In Belford Gulch I encountered an elk, which you almost never see on standard 14er routes, and my camera’s motor died. Had this malfunction occurred twelve days later on Mount Rainier, or just over three weeks later on Mount Kilimanjaro (yet another story), many once-in-a-lifetime photo opportunities would have been forfeited, like an elk photo on this day. During all of my fourteener and other climbs I’ve only encountered elk a handful of times, even though Colorado has more elk per square mile than any other state.

In his book On The Wild Edge, my skilled bow- and elk-hunting friend David Petersen writes, “While elk don’t seem to fear the smell of dogs—no more than they fear coyotes—the stench of humanity, apropos, fills them with dread and caution” (172).
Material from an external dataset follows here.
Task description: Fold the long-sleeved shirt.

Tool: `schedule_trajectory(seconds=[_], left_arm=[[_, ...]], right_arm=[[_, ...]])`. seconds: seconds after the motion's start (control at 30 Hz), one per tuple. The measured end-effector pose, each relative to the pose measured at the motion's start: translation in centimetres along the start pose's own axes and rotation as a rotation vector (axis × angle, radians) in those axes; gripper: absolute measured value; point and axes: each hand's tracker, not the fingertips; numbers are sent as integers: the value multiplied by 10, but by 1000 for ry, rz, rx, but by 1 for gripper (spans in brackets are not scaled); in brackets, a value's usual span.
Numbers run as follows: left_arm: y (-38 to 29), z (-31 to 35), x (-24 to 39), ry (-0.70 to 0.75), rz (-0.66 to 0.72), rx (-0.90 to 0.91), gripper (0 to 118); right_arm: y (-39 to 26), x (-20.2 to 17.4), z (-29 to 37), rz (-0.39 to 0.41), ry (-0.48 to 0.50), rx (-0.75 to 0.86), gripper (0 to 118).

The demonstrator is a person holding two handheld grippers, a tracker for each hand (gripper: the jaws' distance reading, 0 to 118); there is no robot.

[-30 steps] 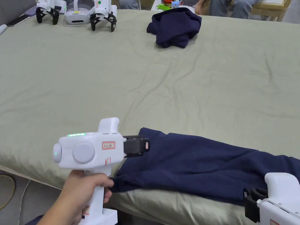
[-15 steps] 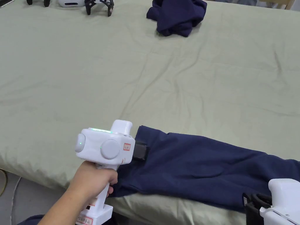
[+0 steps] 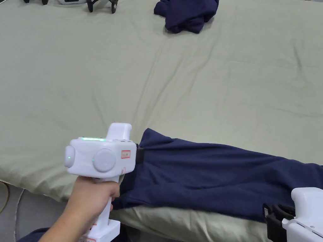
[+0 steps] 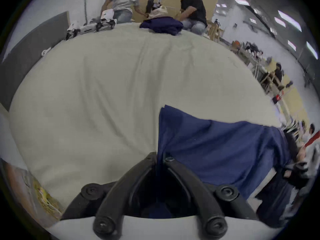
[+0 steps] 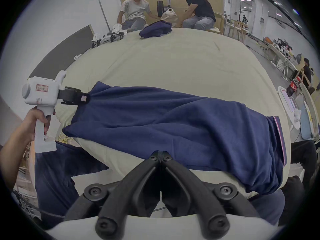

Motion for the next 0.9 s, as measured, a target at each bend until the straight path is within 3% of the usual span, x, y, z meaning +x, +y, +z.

Although rarely seen from standard fourteeners trails, during the fall elk are likely to be heard. “All who have heard it,” David says, “agree that the shrill, brassy blast of a bull elk’s bugle is vocal magic, one of the most thrillingly mysterious sounds in nature, to my ears equaled only by the chilling nocturnal chorus of a wild timber wolf or the lonely wails of loons on a moon-mirrored north-country lake” (185).

Continuing down to near tree line where the elk had been, I followed its tracks to a faint overgrown trail that weaved a twisted and tangled path down through steep, well-cliffed terrain to Clear Creek, now swollen with spring runoff, but just a stone’s-throw from the road. Without seeing the elk and then following it to this nearly invisible trail—most likely the only safe way out of the basin—getting down might have taken hours longer or resulted in serious injury (or death) and a night or more trapped in this high mountain basin in the lofty Sawatch Range.
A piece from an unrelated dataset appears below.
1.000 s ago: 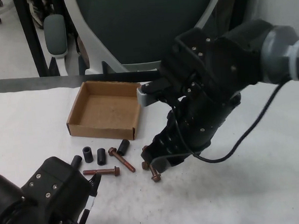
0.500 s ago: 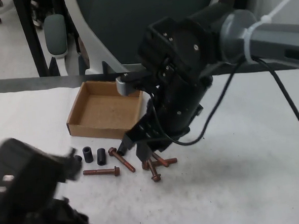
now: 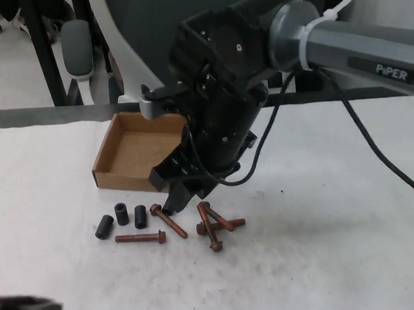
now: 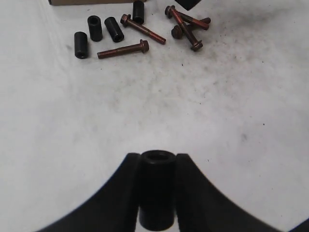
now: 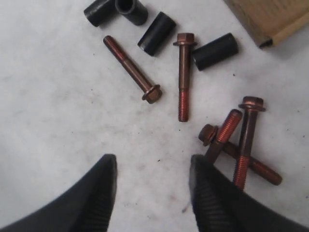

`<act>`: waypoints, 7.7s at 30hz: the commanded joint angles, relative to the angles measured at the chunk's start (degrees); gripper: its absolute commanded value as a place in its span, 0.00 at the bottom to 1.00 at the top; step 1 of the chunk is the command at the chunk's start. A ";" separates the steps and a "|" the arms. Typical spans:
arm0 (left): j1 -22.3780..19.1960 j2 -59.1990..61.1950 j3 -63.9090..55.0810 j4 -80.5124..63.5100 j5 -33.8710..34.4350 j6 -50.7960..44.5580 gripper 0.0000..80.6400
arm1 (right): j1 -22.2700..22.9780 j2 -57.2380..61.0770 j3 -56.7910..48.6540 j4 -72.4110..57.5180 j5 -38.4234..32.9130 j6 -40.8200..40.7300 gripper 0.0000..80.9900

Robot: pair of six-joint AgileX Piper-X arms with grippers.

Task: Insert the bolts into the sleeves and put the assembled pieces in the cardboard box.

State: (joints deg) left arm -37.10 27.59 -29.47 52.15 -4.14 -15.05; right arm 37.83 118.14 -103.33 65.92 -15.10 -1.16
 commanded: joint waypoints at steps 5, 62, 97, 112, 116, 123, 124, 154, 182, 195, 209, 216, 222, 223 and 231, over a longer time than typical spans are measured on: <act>-0.01 -12.44 -0.48 7.67 -0.71 -1.58 0.01 | 0.20 5.09 -5.82 4.01 -0.65 -3.13 0.55; -0.14 -16.78 -1.74 9.26 4.14 6.10 0.01 | 2.52 20.52 -18.14 -1.25 8.30 2.46 0.00; -0.14 -16.67 8.64 -8.20 31.27 22.59 0.01 | 0.59 -28.69 24.72 -33.35 8.74 9.45 0.00; -0.14 -15.12 21.99 -34.47 31.27 24.51 0.01 | 3.67 -58.16 60.52 -65.92 7.82 22.74 0.00; -0.14 -12.60 22.95 -41.16 31.27 23.99 0.01 | 4.34 -62.10 67.79 -76.20 3.81 28.88 0.00; -0.14 -3.42 25.07 -57.43 31.45 20.18 0.01 | 5.62 -62.65 75.77 -91.27 -2.05 36.84 0.00; -0.14 -2.04 25.27 -59.24 31.69 19.76 0.01 | 5.64 -62.65 76.33 -92.33 -2.93 37.54 0.00; -0.14 27.77 25.16 -101.88 36.23 5.38 0.01 | 6.03 -59.31 77.41 -95.35 -13.43 41.13 0.00; -0.14 28.25 23.83 -100.48 40.73 1.75 0.01 | 6.13 -59.31 77.41 -89.28 -17.94 27.71 0.00; -0.14 33.08 23.83 -102.17 43.39 -0.13 0.01 | 7.32 -59.31 77.41 -89.28 -18.65 27.71 0.00; -0.14 33.08 23.62 -104.46 46.71 0.54 0.01 | 7.30 -59.31 77.41 -88.61 -18.65 27.71 0.00; -0.14 33.08 22.50 -105.58 47.57 0.54 0.01 | 7.30 -59.31 77.41 -86.64 -18.65 27.71 0.00; -0.36 33.08 20.18 -104.75 49.34 0.43 0.01 | 7.30 -59.31 77.41 -86.64 -18.65 27.71 0.00; -0.72 33.08 20.18 -104.18 49.34 0.43 0.01 | 7.30 -59.31 77.41 -86.64 -18.65 27.71 0.00; -5.92 33.08 20.19 -102.55 47.57 0.53 0.01 | 7.30 -59.31 77.41 -86.66 -18.65 27.55 0.00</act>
State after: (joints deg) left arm -41.43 60.93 -8.39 -49.26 42.35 -14.96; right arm 45.06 58.89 -25.76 -20.19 -34.48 27.10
Elk and other wild animals, like humans, oftentimes follow the path of least resistance, using trails and other natural travel-ways when available—or maybe this one was just lending me a helping hand? No matter, I figured that following Cervus elaphus canadensis might lead to a safe way out of the basin, and I guessed correctly. On to Clear Creek. After nearly an hour of searching for a suitable crossing, I waded in and was very nearly swept off my feet.

Struggling across, fighting the fast-moving current the whole way, I dried off while walking along Chaffee 390 for a mile-and-a-half to the trailhead. It had been a long day—over nine hours of climbing and hiking, from 4:30 a.m. to 1:40 p.m.—and even though I was never truly lost, the thought of descending Belford Gulch into some distant, unfamiliar mountain valley was unappealing.

On the other hand, it would have been an excellent fourteener climbing adventure, as all difficult journeys with an unknown outcome or destination tend to be. And as someone far more poetic than I said, climbing a fourteenerer “is like love—anticipated with pleasure, experienced with discomfort, and remembered with nostalgia.” Another wise soul adds, “Sometimes you have to lose yourself to find yourself.” I hope to lose, and find myself amidst Colorado’s mighty fourteeners for years to come. P

David Lien has climbed all fifty-four Colorado fourteeners, the fifty state highpoints, and six of the Seven Summits. He turned back at 25,200 feet on the north/Tibet side of Everest in 2006.